Business Risk Assessment
CRIMINAL JUSTICE (MONEY LAUNDERING AND TERRORIST FINANCING) ACT
F39[Chapter 1A
Risk assessment by designated persons]
Annotations
Amendments:
F39
Inserted (26.11.2018) by Criminal Justice (Money Laundering and Terrorist Financing) (Amendment) Act 2018 (26/2018), s. 10, S.I. No. 486 of 2018.
F40[]
Business risk assessment by designated persons
30A.— (1) A designated person shall carry out an assessment (in this Act referred to as a “business risk assessment”) to identify and assess the risks of money laundering and terrorist financing involved in carrying on the designated person’s business activities taking into account at least the following risk factors:
(a) the type of customer that the designated person has;
(b) the products and services that the designated person provides;
(c) the countries or geographical areas in which the designated person operates;
(d) the type of transactions that the designated person carries out;
(e) the delivery channels that the designated person uses;
(f) other prescribed additional risk factors.

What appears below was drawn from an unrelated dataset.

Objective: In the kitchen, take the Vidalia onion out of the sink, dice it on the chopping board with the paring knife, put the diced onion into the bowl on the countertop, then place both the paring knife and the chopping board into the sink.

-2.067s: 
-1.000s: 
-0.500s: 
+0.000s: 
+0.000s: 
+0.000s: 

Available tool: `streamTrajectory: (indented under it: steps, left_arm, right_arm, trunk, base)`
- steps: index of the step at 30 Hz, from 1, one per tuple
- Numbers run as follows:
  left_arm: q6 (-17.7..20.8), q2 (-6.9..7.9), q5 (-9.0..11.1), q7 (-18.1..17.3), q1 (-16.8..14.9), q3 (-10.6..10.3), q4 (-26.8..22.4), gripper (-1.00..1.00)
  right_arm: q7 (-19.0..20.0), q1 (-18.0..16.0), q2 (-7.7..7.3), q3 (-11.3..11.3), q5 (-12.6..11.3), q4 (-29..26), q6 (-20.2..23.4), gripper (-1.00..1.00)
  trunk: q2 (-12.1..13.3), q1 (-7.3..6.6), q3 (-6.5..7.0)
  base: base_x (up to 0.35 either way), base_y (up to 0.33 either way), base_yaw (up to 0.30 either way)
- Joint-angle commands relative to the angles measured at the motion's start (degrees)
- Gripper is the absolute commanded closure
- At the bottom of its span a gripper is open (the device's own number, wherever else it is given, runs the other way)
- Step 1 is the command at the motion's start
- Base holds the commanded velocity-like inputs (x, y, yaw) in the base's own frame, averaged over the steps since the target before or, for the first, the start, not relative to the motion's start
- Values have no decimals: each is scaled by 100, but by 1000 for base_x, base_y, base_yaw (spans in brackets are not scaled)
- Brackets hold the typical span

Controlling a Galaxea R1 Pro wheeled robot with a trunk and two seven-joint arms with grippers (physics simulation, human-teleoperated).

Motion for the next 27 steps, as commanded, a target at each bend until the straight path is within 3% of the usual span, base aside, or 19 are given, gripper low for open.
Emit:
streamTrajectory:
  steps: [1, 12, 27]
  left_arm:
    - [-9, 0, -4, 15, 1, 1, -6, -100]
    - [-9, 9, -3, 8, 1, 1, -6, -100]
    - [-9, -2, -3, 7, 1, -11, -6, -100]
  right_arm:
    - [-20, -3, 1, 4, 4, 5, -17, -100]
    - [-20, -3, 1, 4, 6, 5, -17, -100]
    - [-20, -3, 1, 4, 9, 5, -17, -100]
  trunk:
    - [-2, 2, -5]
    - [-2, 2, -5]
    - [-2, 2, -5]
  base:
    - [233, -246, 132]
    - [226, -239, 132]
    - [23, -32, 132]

(2) A designated person carrying out a business risk assessment shall have regard to the following:
(a) any information in the national risk assessment which is of relevance to all designated persons or a particular class of designated persons of which the designated person is a member;
(b) any guidance on risk issued by the competent authority for the designated person;
(c) where the designated person is a credit institution or financial institution, any guidelines addressed to credit institutions and financial institutions issued by the European Banking Authority, the European Securities and Markets Authority or the European Insurance and Occupational Pensions Authority in accordance with the Fourth Money Laundering Directive.
(3) A business risk assessment shall be documented unless a competent authority for a designated person decides under Article 8 of the Fourth Money Laundering Directive that an individual documented risk assessment is not required and notifies the designated person.
(4) A designated person shall keep the business risk assessment, and any related documents, up to date in accordance with its internal policies, controls and procedures adopted in accordance with section 54.
(5) A business risk assessment shall be approved by senior management.
(6) A designated person shall make records of a business risk assessment available, on request, to the competent authority for that designated person.
(7) The Minister may prescribe additional risk factors to be taken into account in a risk assessment under subsection (1) only where he or she is satisfied that it is appropriate to consider such matters in order to accurately identify and assess the risks of money laundering or terrorist financing.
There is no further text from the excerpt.